The FfIBP gene (amino acids 29–276), excluding the signal peptide sequence (amino acids 1–23) identified by SignalP (Petersen et al., 2011), was amplified by polymerase chain reaction (PCR) using F. frigoris PS1 genomic DNA as a template. The forward primer was 5′-CGA TAA CAT ATG TCT CTA TCA GTT GCA AAT-3′ and the reverse primer was 5′-CGA TAA CTC GAG TCA TTG TGG TAT GGT AAC GGT-3′. Amplified fragments were cleaved with NdeI and XhoI and cloned into the pCold I vector (Takara Bio Inc., Japan) to produce a factor Xa protease-cleavable N-terminally 6×His-tagged fusion protein. The construct was verified by DNA sequencing and transformed into Escherichia coli strain BL21 (DE3) for expression. The cells were grown in LB medium at 310 K in the presence of 100 µg ml−1 ampicillin until the OD600 approached 0.6. Recombinant protein expression was then induced using 1 mM isopropyl β-d-1-thiogalactopyranoside (IPTG) at 289 K for 24 h. The cell pellet was harvested by centrifugation and resuspended in cold lysis buffer consisting of 50 mM sodium phosphate pH 8.5, 300 mM NaCl, 5 mM imidazole, 0.5 mg ml−1 lysozyme, 1 mM phenylmethylsulfonyl fluoride (PMSF). After 30 min incubation at 277 K, the cells were disrupted by ultrasonication (Vibra-Cell VCX400). The lysate was centrifuged again at 16 000 rev min−1 for 40 min at 277 K to remove cell debris and the supernatant was poured into a His-tag affinity column. The bound FfIBP was washed with ten column volumes of lysis buffer and eluted with elution buffer consisting of 50 mM sodium phosphate pH 8.5, 300 mM NaCl, 300 mM imidazole. After cleavage of the 6×His tag at 277 K overnight, size-exclusion chromatography was performed as the next step of purification. The sample was applied onto a Superdex 200 HiLoad 16/60 column equilibrated with 20 mM Tris–HCl pH 8.5, 150 mM NaCl.

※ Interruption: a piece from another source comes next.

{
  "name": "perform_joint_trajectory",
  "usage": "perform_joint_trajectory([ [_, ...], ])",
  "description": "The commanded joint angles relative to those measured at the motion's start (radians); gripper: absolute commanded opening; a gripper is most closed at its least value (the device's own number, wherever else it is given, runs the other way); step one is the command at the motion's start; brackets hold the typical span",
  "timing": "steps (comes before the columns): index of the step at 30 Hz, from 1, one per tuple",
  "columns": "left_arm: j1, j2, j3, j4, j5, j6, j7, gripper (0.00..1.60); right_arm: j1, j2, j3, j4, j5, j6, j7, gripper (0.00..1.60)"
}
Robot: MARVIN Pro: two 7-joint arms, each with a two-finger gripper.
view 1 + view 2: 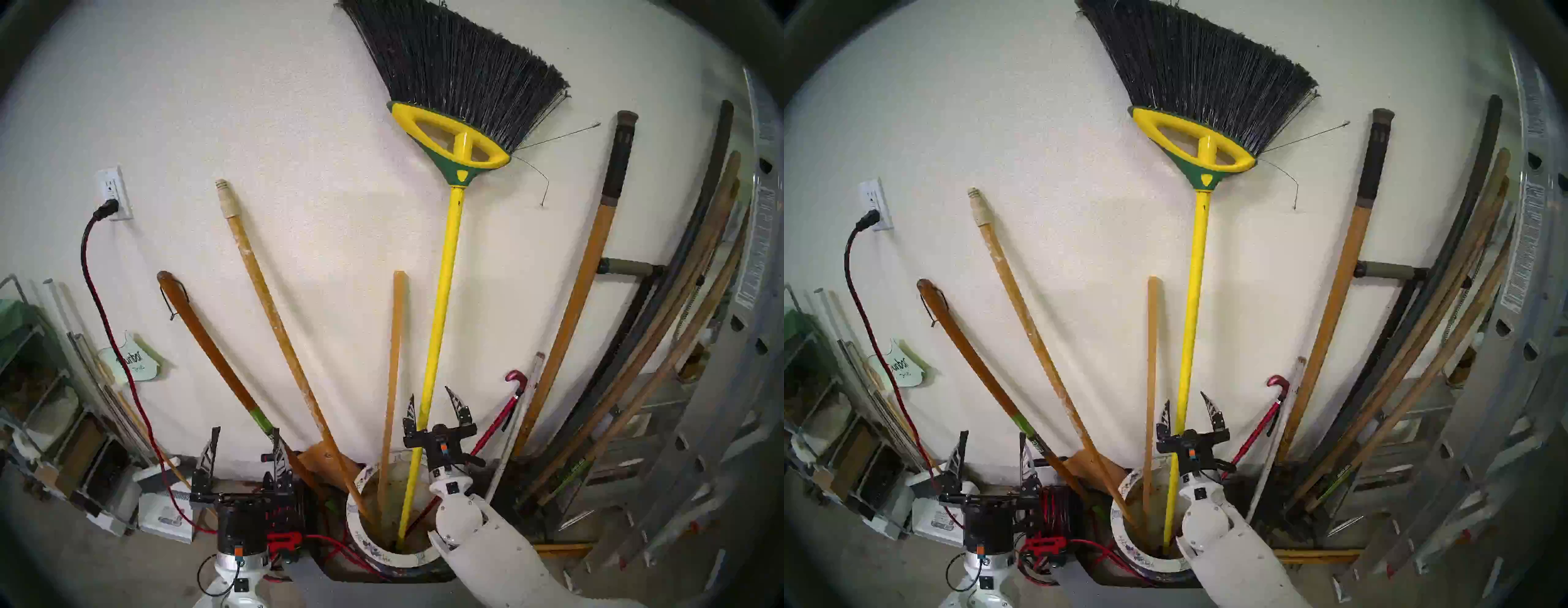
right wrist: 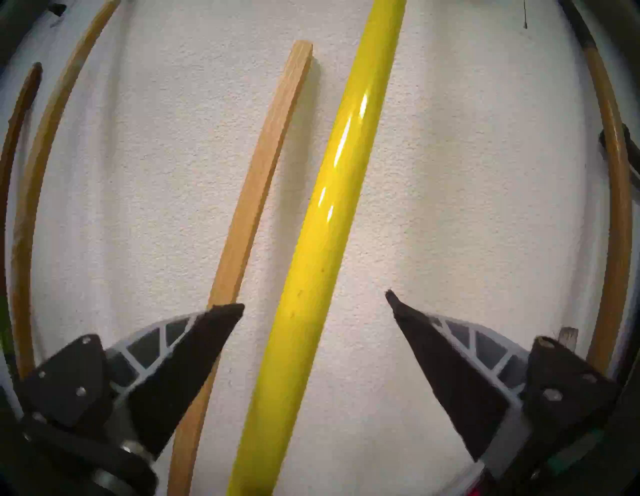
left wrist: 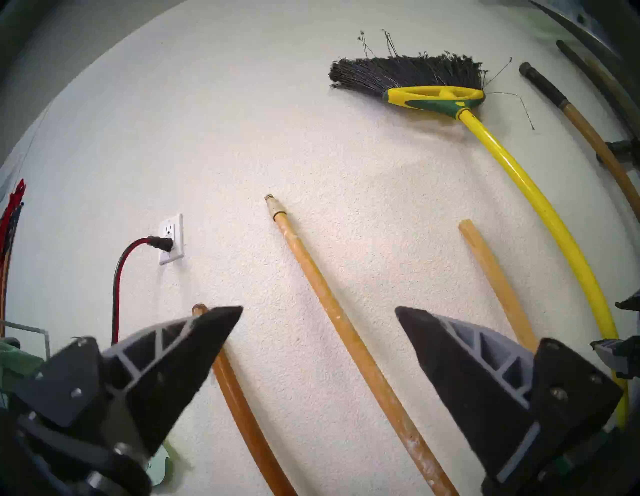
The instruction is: Take wooden sticks or brooms out of the pot
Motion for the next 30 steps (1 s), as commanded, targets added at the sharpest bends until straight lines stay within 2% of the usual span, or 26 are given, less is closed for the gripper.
perform_joint_trajectory([
  [1, -0.011, 0.003, 0.000, 0.005, -0.007, 0.001, -0.004, 1.60, 0.010, -0.008, 0.008, 0.024, 0.012, 0.017, 0.001, 1.60],
  [11, -0.019, 0.007, 0.003, 0.010, -0.013, 0.005, -0.014, 1.60, 0.041, -0.017, 0.023, 0.102, 0.038, 0.001, 0.021, 1.60],
  [16, -0.020, 0.008, 0.003, 0.007, -0.016, 0.009, -0.019, 1.60, 0.052, -0.010, 0.033, 0.116, 0.097, -0.030, 0.096, 1.60],
  [22, -0.024, 0.009, 0.003, 0.008, -0.019, 0.012, -0.024, 1.60, 0.061, -0.013, 0.039, 0.123, 0.121, -0.039, 0.133, 1.60],
  [30, -0.030, 0.011, 0.009, 0.003, -0.029, 0.024, -0.040, 1.60, 0.092, -0.024, 0.055, 0.183, 0.184, -0.036, 0.210, 1.60],
])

2.2. Antifreeze activity (thermal hysteresis) assay  

Measurement of the thermal hysteresis (TH) activity was performed as described previously (Lee et al., 2012). Briefly, the sample was placed on the surface of a temperature-controlled metal block and cooled rapidly to around 253 K using a nanolitre osmo­meter (Otago Osmometers, Dunedin, New Zealand) equipped with a Canon digital camera (PowerShot A620). After 5 min incubation, the temperature was raised slowly to obtain a single ice crystal. When only one ice crystal remained, the temperature was slowly lowered again (−0.5 K min−1). The freezing point of the sample was taken as the temperature at which there was rapid ice-crystal growth. The TH value was defined as the maximum difference between the melting and freezing temperatures of the sample. The ice-crystal morphology produced by IBPs in distilled water was examined.

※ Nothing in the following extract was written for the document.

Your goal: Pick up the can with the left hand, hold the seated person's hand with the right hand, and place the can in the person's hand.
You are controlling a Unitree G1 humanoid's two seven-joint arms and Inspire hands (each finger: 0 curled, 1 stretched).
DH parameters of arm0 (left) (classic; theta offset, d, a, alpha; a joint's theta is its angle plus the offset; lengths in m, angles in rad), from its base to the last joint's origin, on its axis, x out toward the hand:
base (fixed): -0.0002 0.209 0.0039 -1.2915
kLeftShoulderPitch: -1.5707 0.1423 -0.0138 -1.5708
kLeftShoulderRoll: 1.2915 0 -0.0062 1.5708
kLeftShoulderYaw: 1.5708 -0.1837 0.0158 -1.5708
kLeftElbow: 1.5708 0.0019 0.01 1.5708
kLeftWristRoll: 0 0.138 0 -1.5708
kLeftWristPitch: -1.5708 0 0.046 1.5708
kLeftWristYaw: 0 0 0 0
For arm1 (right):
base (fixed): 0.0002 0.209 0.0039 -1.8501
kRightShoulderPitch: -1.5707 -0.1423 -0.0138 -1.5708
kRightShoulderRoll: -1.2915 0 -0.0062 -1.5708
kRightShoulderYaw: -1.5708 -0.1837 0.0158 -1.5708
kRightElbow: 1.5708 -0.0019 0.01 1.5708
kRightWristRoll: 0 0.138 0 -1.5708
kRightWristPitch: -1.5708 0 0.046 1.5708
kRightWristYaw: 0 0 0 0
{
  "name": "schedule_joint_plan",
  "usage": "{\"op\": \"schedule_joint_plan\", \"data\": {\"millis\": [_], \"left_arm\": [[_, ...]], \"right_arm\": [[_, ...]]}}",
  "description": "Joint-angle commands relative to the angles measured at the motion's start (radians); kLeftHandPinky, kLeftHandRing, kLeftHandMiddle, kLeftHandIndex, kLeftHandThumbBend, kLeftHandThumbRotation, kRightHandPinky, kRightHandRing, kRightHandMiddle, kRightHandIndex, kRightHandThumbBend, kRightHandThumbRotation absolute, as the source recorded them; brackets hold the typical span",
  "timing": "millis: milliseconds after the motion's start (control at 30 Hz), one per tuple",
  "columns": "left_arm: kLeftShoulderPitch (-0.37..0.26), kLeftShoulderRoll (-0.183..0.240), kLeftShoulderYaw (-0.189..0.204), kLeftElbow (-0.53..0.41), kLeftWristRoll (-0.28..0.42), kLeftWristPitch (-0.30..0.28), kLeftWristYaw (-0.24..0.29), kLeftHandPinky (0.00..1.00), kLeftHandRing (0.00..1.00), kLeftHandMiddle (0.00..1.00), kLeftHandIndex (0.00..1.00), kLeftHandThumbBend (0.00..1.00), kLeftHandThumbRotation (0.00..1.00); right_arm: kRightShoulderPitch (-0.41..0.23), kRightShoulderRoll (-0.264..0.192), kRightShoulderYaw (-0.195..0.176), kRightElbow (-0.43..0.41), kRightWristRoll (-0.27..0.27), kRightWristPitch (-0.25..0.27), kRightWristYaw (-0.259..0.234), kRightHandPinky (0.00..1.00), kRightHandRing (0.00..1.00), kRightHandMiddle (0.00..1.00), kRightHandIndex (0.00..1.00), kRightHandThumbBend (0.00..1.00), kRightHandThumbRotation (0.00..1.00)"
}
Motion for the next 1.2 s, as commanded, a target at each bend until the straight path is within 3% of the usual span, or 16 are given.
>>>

2.3. Crystallization and data collection  

Purified FfIBP was concentrated to 16.4 mg ml−1 and crystallized by the hanging-drop vapour-diffusion method at 293 K. The drops consisted of 1 µl protein solution (16.4 mg ml−1 protein in 20 mM Tris–HCl pH 8.5, 150 mM NaCl) and 1 µl reservoir solution (0.1 M sodium acetate pH 4.4, 3 M sodium chloride). A single crystal formed after 2 d and grew to a largest dimension of 0.5 mm. Successful flash-cooling was achieved when the FfIBP crystals were transferred directly into Paratone oil and allowed to equilibrate for 2 min. Native data for FfIBP were collected to a resolution of 2.9 Å using the X-ray facility home source at the Korea Basic Science Institute (KBSI), Ochang, Republic of Korea. The data were processed using iMOSFLM and SCALA (Battye et al., 2011).

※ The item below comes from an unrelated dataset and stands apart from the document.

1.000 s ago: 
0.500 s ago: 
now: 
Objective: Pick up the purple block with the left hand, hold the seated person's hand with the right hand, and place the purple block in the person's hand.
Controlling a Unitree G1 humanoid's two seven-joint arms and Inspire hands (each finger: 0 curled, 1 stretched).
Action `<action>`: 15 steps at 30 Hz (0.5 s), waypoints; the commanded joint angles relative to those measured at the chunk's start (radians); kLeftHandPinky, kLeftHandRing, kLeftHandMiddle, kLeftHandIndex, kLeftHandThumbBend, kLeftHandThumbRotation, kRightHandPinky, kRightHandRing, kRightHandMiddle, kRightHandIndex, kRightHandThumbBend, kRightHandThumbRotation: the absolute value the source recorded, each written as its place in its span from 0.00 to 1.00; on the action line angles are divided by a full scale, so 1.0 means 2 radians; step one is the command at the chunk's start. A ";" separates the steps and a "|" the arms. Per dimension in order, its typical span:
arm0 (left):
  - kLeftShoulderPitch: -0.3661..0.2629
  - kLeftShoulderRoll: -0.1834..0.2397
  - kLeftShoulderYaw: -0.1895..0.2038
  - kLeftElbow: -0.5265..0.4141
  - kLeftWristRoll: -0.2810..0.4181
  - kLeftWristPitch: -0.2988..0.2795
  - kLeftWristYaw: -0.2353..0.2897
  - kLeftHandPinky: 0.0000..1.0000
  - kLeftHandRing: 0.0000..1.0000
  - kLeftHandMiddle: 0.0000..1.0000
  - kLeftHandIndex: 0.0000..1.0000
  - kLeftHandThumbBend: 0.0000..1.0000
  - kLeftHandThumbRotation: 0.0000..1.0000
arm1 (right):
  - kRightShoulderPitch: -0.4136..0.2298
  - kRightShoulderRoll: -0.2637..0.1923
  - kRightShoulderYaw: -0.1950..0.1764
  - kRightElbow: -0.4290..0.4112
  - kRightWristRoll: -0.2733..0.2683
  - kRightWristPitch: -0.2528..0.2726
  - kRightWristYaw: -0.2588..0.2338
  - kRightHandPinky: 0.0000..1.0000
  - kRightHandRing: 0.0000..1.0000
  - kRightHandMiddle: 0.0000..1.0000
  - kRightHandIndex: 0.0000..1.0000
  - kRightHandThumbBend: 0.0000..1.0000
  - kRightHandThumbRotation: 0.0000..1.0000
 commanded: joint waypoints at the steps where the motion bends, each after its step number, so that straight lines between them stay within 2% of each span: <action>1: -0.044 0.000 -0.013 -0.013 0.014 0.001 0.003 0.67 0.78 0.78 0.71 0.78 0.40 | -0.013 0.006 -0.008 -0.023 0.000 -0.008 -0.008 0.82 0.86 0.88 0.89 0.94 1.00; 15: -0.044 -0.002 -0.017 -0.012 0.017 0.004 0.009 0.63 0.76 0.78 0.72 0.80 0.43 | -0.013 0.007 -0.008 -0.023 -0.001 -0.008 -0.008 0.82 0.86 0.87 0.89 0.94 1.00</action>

The crystals belonged to space group P4122, with unit-cell parameters a = b = 69.4, c = 178.2 Å. The phases were determined by molecular replacement using MOLREP with the coordinates of the LeIBP structure (PDB entry 3uyu; Lee et al., 2012). After computational refinement using REFMAC5 (Murshudov et al., 2011), an interpretable electron-density map was calculated in CCP4 (Winn et al., 2011). Model building using Coot (Emsley & Cowtan, 2004) and further refinement is under way.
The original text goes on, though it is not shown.